201093 Part D Plan Ratings: Mixed Methods to Evaluate Part D Organization's Performance and Promote Quality Improvement

Tuesday, November 10, 2009

Ying Wang, PhD , IMPAQ International, Columbia, MD
Tom Young, PhD , Booz Allen Hamilton, Rockville, MD
Sungsoo Oh, MS , Centers for Medicare & Medicaid Services, Baltimore, MD
Arthur Kirsch, PhD , IMPAQ International, Silver Spring, MD
Christopher Powers, PharmD , Centers for Medicare & Medicaid Services, Baltimore, MD
Oswaldo Urdapilleta, PhD , IMPAQ International, Columbia, MD
Vikki Oates , Centers for Medicare & Medicaid Services, Baltimore, MD
Research Objective:

Since the Medicare Part D program started in 2006, CMS embarked on its newest effort- along with its other initiatives monitoring health care providers' quality- to evaluate Part D organizations' performance.

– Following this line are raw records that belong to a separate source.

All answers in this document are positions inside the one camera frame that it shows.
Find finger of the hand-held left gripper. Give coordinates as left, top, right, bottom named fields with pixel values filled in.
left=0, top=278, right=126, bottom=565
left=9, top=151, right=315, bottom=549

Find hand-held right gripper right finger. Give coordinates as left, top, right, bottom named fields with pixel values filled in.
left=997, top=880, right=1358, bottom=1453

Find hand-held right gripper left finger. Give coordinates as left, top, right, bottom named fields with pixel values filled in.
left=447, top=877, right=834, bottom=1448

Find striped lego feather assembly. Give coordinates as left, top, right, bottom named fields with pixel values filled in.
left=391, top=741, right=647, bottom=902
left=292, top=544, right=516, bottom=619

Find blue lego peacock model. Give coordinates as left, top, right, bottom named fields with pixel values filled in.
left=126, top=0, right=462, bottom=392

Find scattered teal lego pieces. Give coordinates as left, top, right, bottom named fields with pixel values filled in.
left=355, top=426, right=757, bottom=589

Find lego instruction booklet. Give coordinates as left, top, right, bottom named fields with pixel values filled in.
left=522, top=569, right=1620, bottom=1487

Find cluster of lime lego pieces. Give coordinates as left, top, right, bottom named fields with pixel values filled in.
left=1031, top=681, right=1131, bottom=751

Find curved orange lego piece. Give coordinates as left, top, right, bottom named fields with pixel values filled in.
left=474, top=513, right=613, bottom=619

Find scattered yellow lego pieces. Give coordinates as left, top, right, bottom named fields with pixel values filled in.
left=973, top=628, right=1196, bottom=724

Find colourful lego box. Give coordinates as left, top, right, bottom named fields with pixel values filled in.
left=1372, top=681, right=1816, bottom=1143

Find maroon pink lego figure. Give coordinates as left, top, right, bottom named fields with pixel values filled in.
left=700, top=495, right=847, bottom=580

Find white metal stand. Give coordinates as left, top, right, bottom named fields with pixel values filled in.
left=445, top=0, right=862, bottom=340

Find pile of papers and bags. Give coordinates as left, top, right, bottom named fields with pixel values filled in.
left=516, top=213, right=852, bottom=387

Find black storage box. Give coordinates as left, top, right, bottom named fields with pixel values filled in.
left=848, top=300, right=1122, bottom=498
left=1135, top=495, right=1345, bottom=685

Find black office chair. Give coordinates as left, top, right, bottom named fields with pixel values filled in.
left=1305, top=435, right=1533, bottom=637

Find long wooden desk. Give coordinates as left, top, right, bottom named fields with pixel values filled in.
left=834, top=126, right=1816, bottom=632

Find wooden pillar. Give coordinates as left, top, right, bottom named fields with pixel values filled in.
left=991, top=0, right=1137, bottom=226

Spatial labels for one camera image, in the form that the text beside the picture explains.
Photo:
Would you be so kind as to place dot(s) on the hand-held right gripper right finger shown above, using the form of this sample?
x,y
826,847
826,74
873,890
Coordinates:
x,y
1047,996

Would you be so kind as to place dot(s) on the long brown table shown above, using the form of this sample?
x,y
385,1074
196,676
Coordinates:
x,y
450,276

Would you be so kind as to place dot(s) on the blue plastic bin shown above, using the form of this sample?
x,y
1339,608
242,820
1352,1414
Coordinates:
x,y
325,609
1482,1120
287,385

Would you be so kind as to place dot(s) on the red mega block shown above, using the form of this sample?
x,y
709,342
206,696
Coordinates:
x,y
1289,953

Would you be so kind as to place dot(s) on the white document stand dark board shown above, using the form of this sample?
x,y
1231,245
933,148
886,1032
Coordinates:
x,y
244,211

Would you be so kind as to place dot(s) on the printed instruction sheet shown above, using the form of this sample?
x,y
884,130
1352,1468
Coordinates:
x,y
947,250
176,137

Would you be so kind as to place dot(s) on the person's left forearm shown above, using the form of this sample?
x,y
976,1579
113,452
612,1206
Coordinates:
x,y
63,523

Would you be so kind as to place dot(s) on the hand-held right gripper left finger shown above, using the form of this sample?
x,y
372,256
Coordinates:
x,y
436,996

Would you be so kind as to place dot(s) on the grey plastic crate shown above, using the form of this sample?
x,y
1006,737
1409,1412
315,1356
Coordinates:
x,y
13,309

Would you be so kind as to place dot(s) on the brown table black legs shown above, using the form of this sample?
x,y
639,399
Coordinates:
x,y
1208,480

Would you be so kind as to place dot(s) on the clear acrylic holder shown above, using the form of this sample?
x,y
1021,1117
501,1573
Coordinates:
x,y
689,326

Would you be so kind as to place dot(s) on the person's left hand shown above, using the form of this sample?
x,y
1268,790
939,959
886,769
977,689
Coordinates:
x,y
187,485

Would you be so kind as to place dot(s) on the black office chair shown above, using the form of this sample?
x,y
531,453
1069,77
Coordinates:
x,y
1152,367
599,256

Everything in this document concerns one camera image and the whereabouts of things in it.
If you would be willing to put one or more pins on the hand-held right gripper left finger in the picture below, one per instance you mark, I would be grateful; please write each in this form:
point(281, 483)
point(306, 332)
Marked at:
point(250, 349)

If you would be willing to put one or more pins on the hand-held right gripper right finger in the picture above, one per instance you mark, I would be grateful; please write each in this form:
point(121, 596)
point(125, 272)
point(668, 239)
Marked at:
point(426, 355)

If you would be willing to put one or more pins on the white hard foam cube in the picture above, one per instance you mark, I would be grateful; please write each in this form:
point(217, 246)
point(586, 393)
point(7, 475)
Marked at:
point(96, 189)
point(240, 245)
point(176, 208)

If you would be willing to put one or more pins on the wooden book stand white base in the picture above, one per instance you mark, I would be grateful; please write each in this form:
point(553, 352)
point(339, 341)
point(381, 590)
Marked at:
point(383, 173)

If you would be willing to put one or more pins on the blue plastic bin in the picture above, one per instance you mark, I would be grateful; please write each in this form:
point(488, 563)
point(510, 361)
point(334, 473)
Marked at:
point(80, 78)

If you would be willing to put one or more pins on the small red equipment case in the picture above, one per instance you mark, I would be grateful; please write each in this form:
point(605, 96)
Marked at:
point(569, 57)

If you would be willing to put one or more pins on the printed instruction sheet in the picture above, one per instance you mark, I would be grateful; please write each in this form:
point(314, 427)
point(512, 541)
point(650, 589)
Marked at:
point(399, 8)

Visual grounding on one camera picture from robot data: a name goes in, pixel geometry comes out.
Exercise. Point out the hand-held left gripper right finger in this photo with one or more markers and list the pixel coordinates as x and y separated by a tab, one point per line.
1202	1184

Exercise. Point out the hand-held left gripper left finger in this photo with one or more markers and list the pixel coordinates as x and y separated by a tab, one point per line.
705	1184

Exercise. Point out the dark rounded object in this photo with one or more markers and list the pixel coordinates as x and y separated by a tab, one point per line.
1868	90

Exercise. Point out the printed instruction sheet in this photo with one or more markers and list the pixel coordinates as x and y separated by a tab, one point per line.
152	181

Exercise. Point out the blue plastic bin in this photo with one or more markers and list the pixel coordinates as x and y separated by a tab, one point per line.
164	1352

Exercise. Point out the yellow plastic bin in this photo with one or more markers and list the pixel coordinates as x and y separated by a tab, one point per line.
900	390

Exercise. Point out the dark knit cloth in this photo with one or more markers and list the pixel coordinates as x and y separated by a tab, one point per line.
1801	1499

This study identifies accurate methods to produce individual and composite star ratings, to be posted on CMS's Medicare Prescription Drug Plan Finder website, which helps beneficiaries' choose Medicare Part D plans.

Study Design:

This study used a mixed-methodology framework evaluating alternative statistical methods. A hybrid approach was used to generate star ratings for various measures by identifying cut-off points in the raw data using adjusted percentile and two-stage cluster analysis and then performing smoothing and gap analyses to create final cut-off points. Principal factor and cluster analyses were contrasted, and sensitivity analyses were performed using different factor rotation model and significance level, to identify the grouping structure of individual metrics for the purpose of constructing composite star ratings in multiple domains. A summary score to represent the plan's overall performance was constructed, which accounts for both the mean and relative variance of performance over measures.

Population Studied:

The study population is 80 Medicare stand-alone prescription drug plans and 569 Medicare Advantage contracts that provided drug benefits in CY2008. Nineteen performance measures were evaluated. The data comes from multiple data sources including CMS administrative and consumer survey data (e.g., CAHPS).

Principal Findings:

Compared to the basic percentile procedure used in prior years, the hybrid approach has resulted in a more dispersed distribution of individual star ratings across contracts. In developing the grouping structure, not all measures were loaded clearly into a three- and four-factor structure. We also observed a low Cronbach Alpha (<0.5) for some groups but high (>0.7) for others. Coupled with a policy decision, the 19 measures were grouped into four different domains: 1) customer service, 2) complaints, 3) customer satisfaction, and 4) drug pricing and patient safety. The summary score was based on the mean of individual measures. This summary measure had a central tendency problem, which was solved by the application of a coefficient representing the variance of performance over measures.


The hybrid approach is based on statistical models and improves the rigor of the Part D plan rating system. Part D contract's performance tends to fluctuate across different measures, and domains. The methodology rewarding contracts with stable and good performances, builds solid benchmarks, and promotes performance improvement among the plans.

Learning Objectives:
Define the meaningful approach to develop Medicare Part D performance measure star ratings; Compare the measure star rating methods; Evalute Part D organization's perfomance by each measure or across measures; and Identify the perfomance measure benchmarks for Part D contracts' future quality improvement

Presenting author's disclosure statement:

Qualified on the content I am responsible for because: The abstract submission is approved by the study sponsor, and I am directly involved in the project that generates this abstract.
Any relevant financial relationships? No

I agree to comply with the American Public Health Association Conflict of Interest and Commercial Support Guidelines, and to disclose to the participants any off-label or experimental uses of a commercial product or service discussed in my presentation.